Preciso de música e poesia como preciso de ar. Mas daí a enlouquecer de vez por causa delas vai uma grande distância. Desde esse dia, Tatuagem está na minha cabeça, soando  ininterruptamente. Tentei de tudo. Ler, escrever, ver tv, gritar menino, discutir com empregada, passear com cachorro, brigar com a vizinha, dormir. Nada. Até nos sonhos surge ela, como tema. Eu confesso. Em meu desespero apelei para o que há de mais vil e repugnante na música.  Aos que gostam, peço perdão. Aos que, como eu, detestam, peço perdão em dobro. Mas ouvi toda sorte de funk, heavy metal, hip-hop, duplas neosertanejas, goespell nacional, new age e até pagode do Belo. Tudo na esperança de exorcizá-la. Em vão. 

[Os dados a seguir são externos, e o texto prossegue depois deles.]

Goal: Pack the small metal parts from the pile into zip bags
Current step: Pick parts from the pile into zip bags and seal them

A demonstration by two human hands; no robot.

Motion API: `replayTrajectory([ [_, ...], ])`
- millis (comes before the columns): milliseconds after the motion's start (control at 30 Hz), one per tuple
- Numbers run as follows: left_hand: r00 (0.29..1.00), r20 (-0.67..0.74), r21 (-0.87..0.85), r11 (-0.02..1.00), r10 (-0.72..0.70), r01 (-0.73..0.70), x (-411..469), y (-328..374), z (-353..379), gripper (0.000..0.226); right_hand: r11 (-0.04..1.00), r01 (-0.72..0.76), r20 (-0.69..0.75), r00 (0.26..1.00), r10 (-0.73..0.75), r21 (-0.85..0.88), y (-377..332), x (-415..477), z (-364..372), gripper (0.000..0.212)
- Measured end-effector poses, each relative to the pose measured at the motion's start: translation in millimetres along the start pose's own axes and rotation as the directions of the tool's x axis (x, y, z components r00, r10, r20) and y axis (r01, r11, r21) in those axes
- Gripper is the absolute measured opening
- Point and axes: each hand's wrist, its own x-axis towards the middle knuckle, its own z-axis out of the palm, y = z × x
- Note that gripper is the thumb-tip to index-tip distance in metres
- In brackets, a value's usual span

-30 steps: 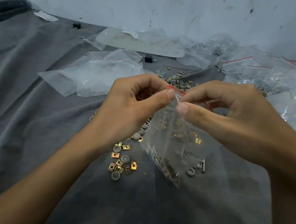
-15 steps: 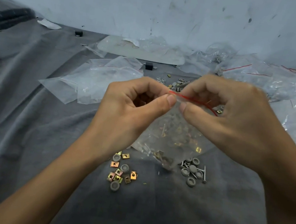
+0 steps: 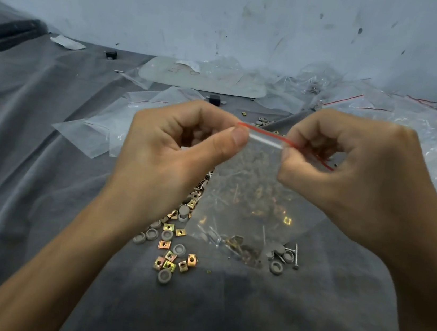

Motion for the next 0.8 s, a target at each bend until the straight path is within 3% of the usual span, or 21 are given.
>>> replayTrajectory([
  [133, 0.999, -0.036, 0.056, 0.998, 0.039, -0.037, 2, 4, -4, 0.001, 0.993, -0.037, -0.039, 0.998, 0.042, 0.108, 13, 0, -6, 0.008],
  [300, 0.996, -0.091, 0.002, 1.0, 0.014, -0.014, 5, -1, -11, 0.006, 0.984, -0.061, -0.087, 0.993, 0.077, 0.165, 30, -3, -9, 0.005],
  [500, 0.98, -0.196, 0.076, 0.997, 0.044, -0.03, 13, -3, -31, 0.007, 0.979, -0.159, -0.166, 0.97, 0.179, 0.127, 59, -10, -22, 0.01],
  [667, 0.985, -0.17, 0.125, 0.992, 0.021, 0.0, 10, -5, -30, 0.013, 0.885, -0.166, 0.018, 0.984, 0.176, 0.434, 49, -11, 2, 0.017],
  [733, 0.989, -0.146, 0.118, 0.993, 0.006, 0.011, 9, -6, -30, 0.013, 0.891, -0.179, 0.084, 0.984, 0.158, 0.418, 41, -10, 17, 0.03],
  [800, 0.993, -0.118, 0.086, 0.996, -0.005, 0.015, 11, -7, -33, 0.01, 0.936, -0.141, 0.092, 0.989, 0.117, 0.323, 37, -11, 27, 0.028],
])
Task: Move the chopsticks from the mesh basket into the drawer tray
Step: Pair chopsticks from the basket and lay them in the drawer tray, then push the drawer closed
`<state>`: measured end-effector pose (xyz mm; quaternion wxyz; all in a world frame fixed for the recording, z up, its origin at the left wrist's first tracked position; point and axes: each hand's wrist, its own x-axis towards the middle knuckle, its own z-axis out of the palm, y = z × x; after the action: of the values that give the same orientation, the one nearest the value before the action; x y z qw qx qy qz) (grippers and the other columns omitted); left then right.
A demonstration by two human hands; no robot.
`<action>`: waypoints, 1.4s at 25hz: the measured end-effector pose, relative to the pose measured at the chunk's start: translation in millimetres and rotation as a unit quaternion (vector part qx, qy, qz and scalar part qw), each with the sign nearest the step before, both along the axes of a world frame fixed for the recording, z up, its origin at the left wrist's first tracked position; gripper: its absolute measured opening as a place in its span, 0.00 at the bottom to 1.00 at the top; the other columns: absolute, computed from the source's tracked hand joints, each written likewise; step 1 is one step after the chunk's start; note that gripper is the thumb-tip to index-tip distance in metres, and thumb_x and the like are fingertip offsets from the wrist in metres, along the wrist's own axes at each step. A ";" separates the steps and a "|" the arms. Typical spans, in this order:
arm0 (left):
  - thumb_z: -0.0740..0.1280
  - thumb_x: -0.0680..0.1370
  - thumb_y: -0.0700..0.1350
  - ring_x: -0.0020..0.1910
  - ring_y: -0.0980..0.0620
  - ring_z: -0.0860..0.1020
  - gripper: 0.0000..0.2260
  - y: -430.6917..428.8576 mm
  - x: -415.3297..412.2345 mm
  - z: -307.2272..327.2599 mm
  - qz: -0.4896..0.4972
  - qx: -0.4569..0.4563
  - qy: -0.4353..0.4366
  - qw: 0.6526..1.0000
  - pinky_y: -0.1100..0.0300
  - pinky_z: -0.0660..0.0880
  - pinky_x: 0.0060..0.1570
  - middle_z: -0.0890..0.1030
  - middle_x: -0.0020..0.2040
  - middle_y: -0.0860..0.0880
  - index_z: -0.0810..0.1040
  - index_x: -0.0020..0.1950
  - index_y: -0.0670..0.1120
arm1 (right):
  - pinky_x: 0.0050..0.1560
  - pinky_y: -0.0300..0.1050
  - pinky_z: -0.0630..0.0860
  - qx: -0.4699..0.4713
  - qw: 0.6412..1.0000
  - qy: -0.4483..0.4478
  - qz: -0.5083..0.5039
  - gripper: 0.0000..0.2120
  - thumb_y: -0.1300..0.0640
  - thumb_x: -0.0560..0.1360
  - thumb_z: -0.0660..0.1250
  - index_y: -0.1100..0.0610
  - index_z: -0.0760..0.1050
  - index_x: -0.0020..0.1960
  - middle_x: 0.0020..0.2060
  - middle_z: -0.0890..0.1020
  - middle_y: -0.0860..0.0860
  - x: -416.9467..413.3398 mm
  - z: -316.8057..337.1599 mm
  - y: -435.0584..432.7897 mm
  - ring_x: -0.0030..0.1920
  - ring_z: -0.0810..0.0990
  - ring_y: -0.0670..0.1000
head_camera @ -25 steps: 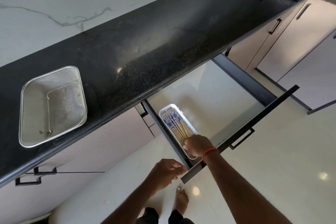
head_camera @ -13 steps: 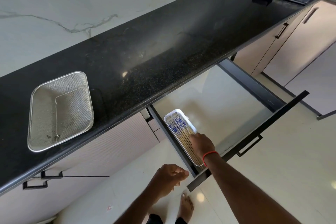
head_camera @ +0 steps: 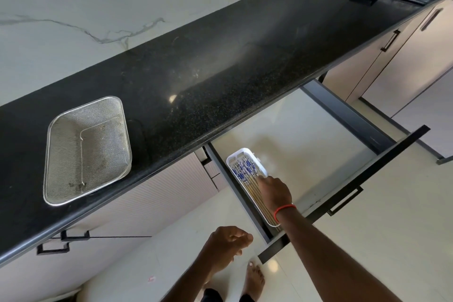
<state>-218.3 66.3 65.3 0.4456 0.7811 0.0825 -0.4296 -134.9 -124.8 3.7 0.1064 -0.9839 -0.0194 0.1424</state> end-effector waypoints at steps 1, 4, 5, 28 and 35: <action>0.67 0.79 0.57 0.53 0.54 0.83 0.17 0.0 0.7 -0.1 -0.001 0.000 0.003 1.000 0.62 0.80 0.51 0.83 0.56 0.53 0.79 0.62 0.48 | 0.47 0.50 0.81 0.001 1.000 0.003 -0.006 0.12 0.60 0.80 0.57 0.58 0.74 0.61 0.50 0.84 0.59 0.4 0.0 -0.9 0.48 0.84 0.59; 0.67 0.79 0.57 0.52 0.54 0.83 0.17 -1.7 0.6 0.3 -0.006 -0.004 0.010 1.000 0.61 0.80 0.52 0.83 0.55 0.53 0.80 0.62 0.48 | 0.49 0.51 0.80 0.008 1.000 0.012 -0.007 0.14 0.61 0.80 0.57 0.58 0.72 0.64 0.52 0.83 0.59 -3.6 -3.2 -0.5 0.49 0.84 0.59; 0.67 0.79 0.57 0.52 0.54 0.84 0.17 -2.0 0.3 0.5 -0.007 -0.004 0.009 1.000 0.61 0.80 0.52 0.83 0.55 0.53 0.80 0.63 0.48 | 0.49 0.51 0.80 0.012 1.000 0.012 -0.003 0.14 0.61 0.80 0.57 0.58 0.72 0.63 0.53 0.83 0.59 -5.0 -4.7 0.6 0.50 0.84 0.59; 0.69 0.76 0.59 0.50 0.60 0.81 0.17 -23.6 -22.2 4.4 -0.159 0.070 -0.116 0.978 0.70 0.75 0.46 0.85 0.57 0.54 0.82 0.59 0.50 | 0.48 0.50 0.80 -0.042 0.999 0.022 0.004 0.09 0.56 0.77 0.62 0.56 0.79 0.52 0.47 0.84 0.56 -23.2 15.0 -2.0 0.47 0.84 0.58; 0.71 0.74 0.61 0.45 0.62 0.80 0.16 -26.7 -21.5 9.0 -0.231 0.143 -0.243 0.931 0.64 0.77 0.48 0.86 0.54 0.57 0.82 0.56 0.53 | 0.46 0.29 0.70 0.145 0.946 -0.203 -0.206 0.11 0.50 0.75 0.69 0.54 0.80 0.54 0.49 0.85 0.49 -104.7 67.2 -41.8 0.48 0.81 0.47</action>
<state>-239.8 39.6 74.3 0.2243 0.9146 -0.1505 -0.3010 -239.7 -166.6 70.9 0.2686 -0.9485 0.1425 -0.0894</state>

“... Quero ficar no teu corpo feito tatuagem
Que é pra te dar coragem
Pra seguir viagem
Quando a noite vem ...”

A gora percebo a razão dessa crônica. É minha última tentativa, desesperada,  de voltar à minha meio-normalidade. Concedendo-lhe espaço, dando-lhe a devida e merecida importância, admitindo seu poder sobre mim, quem sabe a satisfaço e ela me deixa em paz? Mas, se nem assim eu conseguir livrar-me dela, rogo-lhes por solidariedade. Pois sei que passarei uma boa temporada em descanso forçado no spazinho da Praia Vermelha, — que desavisados e preconceituosos insistem em chamar de Pinel. 

” ... E também pra me perpetuar em tua escrava
Que você pega, esfrega, nega
Mas não lava ...”

Ah... E não esqueçam de levar cigarros de presente. Hollywood vermelho, por favor.